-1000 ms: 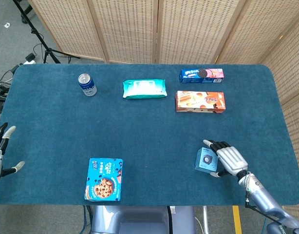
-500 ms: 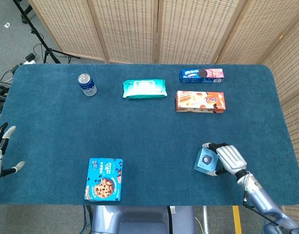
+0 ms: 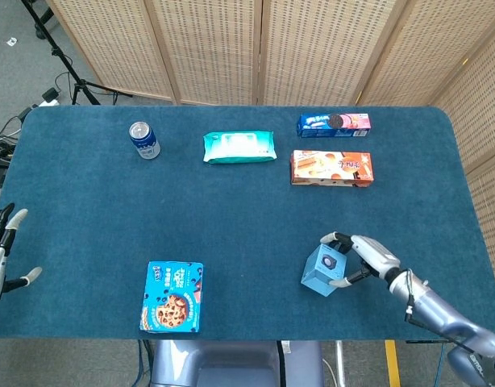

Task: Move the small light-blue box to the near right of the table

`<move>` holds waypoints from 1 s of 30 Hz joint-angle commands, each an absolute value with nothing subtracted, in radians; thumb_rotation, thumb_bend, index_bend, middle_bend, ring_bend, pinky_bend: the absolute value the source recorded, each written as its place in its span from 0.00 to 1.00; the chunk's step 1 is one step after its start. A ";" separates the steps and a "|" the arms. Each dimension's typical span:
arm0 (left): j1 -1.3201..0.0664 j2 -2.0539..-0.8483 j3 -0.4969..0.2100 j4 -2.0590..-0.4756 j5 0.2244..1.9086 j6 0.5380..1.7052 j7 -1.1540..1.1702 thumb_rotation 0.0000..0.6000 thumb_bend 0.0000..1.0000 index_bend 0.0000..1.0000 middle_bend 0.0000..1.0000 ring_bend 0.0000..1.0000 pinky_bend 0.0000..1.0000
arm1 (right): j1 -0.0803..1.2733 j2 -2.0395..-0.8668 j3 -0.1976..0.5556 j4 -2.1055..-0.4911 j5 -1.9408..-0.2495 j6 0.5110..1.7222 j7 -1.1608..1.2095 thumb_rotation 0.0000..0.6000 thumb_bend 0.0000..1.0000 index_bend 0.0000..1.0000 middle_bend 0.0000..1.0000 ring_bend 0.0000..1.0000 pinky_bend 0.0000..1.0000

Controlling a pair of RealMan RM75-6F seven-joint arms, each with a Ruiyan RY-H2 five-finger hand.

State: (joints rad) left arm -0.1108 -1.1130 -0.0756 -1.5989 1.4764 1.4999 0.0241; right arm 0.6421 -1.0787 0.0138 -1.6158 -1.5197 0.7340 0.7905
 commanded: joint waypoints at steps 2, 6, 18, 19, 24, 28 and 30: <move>-0.112 -1.113 -0.076 -1.600 1.473 1.496 0.027 1.00 0.00 0.00 0.00 0.00 0.00 | 0.795 -1.032 -0.021 -1.572 -1.652 0.544 1.095 1.00 0.47 0.36 0.48 0.49 0.31; -0.112 -1.112 -0.075 -1.602 1.470 1.493 0.029 1.00 0.00 0.00 0.00 0.00 0.00 | 0.861 -1.048 -0.079 -1.529 -1.745 0.520 1.230 1.00 0.47 0.36 0.48 0.49 0.31; -0.111 -1.110 -0.076 -1.602 1.471 1.497 0.024 1.00 0.00 0.00 0.00 0.00 0.00 | 0.928 -1.114 -0.166 -1.414 -1.796 0.513 1.203 1.00 0.27 0.07 0.00 0.00 0.17; -0.111 -1.110 -0.076 -1.601 1.471 1.497 0.023 1.00 0.00 0.00 0.00 0.00 0.00 | 0.925 -1.118 -0.163 -1.410 -1.783 0.514 1.179 1.00 0.24 0.04 0.00 0.00 0.15; -0.109 -1.111 -0.078 -1.600 1.474 1.503 0.017 1.00 0.00 0.00 0.00 0.00 0.00 | 0.881 -1.116 -0.124 -1.413 -1.696 0.584 1.068 1.00 0.19 0.00 0.00 0.00 0.12; -0.110 -1.112 -0.078 -1.598 1.472 1.501 0.018 1.00 0.00 0.00 0.00 0.00 0.00 | 0.856 -1.101 -0.098 -1.422 -1.639 0.624 1.000 1.00 0.16 0.00 0.00 0.00 0.08; -0.109 -1.112 -0.078 -1.599 1.473 1.503 0.019 1.00 0.00 0.00 0.00 0.00 0.00 | 0.845 -1.103 -0.090 -1.416 -1.622 0.637 0.972 1.00 0.16 0.00 0.00 0.00 0.08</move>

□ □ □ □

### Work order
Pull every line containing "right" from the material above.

### Answer box
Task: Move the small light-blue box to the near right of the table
arm1 (right): j1 -0.0803..1.2733 j2 -2.0395..-0.8668 j3 -0.1976..0.5556 j4 -2.1055..-0.4911 j5 -1.9408..-0.2495 j6 0.5110..1.7222 j7 -1.1608..1.2095 thumb_rotation 0.0000..0.6000 thumb_bend 0.0000..1.0000 index_bend 0.0000..1.0000 middle_bend 0.0000..1.0000 ring_bend 0.0000..1.0000 pinky_bend 0.0000..1.0000
State: (joints rad) left arm -0.1108 -1.1130 -0.0756 -1.5989 1.4764 1.4999 0.0241; right arm 0.6421 -1.0787 0.0138 -1.6158 -1.5197 0.7340 0.7905

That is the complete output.